» Instructions for the task: One number is all that is asked for: the number of lines below that hold the string "left".

Extracted information Start Marker

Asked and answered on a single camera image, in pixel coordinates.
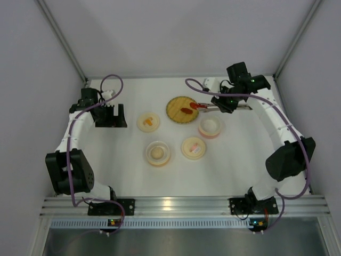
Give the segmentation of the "metal tongs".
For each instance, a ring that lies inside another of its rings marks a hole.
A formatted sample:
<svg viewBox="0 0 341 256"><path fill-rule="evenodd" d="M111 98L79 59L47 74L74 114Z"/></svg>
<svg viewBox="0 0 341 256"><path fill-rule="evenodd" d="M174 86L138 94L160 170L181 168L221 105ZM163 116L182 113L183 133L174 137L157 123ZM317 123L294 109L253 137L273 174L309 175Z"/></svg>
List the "metal tongs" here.
<svg viewBox="0 0 341 256"><path fill-rule="evenodd" d="M212 103L197 103L200 105L197 111L207 113L211 111L221 111L218 106L212 104ZM249 107L246 104L241 104L236 107L236 110L252 110L251 107Z"/></svg>

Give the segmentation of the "red sausage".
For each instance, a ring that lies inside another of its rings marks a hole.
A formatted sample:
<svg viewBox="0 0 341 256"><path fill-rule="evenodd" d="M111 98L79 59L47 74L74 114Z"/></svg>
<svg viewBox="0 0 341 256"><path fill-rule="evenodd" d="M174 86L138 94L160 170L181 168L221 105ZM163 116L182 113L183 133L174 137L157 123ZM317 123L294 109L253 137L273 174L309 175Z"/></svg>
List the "red sausage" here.
<svg viewBox="0 0 341 256"><path fill-rule="evenodd" d="M193 113L193 110L189 109L189 108L181 108L181 112L191 115Z"/></svg>
<svg viewBox="0 0 341 256"><path fill-rule="evenodd" d="M198 108L200 107L200 105L197 104L197 103L191 102L191 103L190 103L190 107L191 107L192 109L198 110Z"/></svg>

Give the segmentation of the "cream lid orange handle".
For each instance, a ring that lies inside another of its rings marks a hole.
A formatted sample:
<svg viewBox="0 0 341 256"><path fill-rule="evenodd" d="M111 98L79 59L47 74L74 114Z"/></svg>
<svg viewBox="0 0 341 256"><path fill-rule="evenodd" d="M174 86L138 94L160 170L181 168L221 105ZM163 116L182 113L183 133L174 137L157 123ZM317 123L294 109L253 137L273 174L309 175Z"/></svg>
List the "cream lid orange handle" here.
<svg viewBox="0 0 341 256"><path fill-rule="evenodd" d="M156 113L153 112L143 113L137 119L137 126L144 133L156 131L159 125L160 118Z"/></svg>

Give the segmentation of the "white rice ball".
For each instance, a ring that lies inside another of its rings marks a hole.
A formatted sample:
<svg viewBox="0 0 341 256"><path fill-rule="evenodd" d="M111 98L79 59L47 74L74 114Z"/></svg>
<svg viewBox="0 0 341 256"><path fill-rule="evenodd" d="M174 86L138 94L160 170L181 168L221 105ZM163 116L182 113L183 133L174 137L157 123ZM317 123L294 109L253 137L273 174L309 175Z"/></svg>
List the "white rice ball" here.
<svg viewBox="0 0 341 256"><path fill-rule="evenodd" d="M151 150L151 157L155 160L159 160L163 158L164 156L164 150L161 147L154 147Z"/></svg>

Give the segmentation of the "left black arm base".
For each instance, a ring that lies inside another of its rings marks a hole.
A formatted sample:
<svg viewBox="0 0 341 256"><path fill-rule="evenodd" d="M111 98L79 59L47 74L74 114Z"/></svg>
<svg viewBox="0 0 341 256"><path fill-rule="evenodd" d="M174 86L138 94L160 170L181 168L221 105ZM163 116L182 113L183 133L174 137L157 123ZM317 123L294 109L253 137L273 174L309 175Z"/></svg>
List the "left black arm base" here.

Extracted information End Marker

» Your response: 2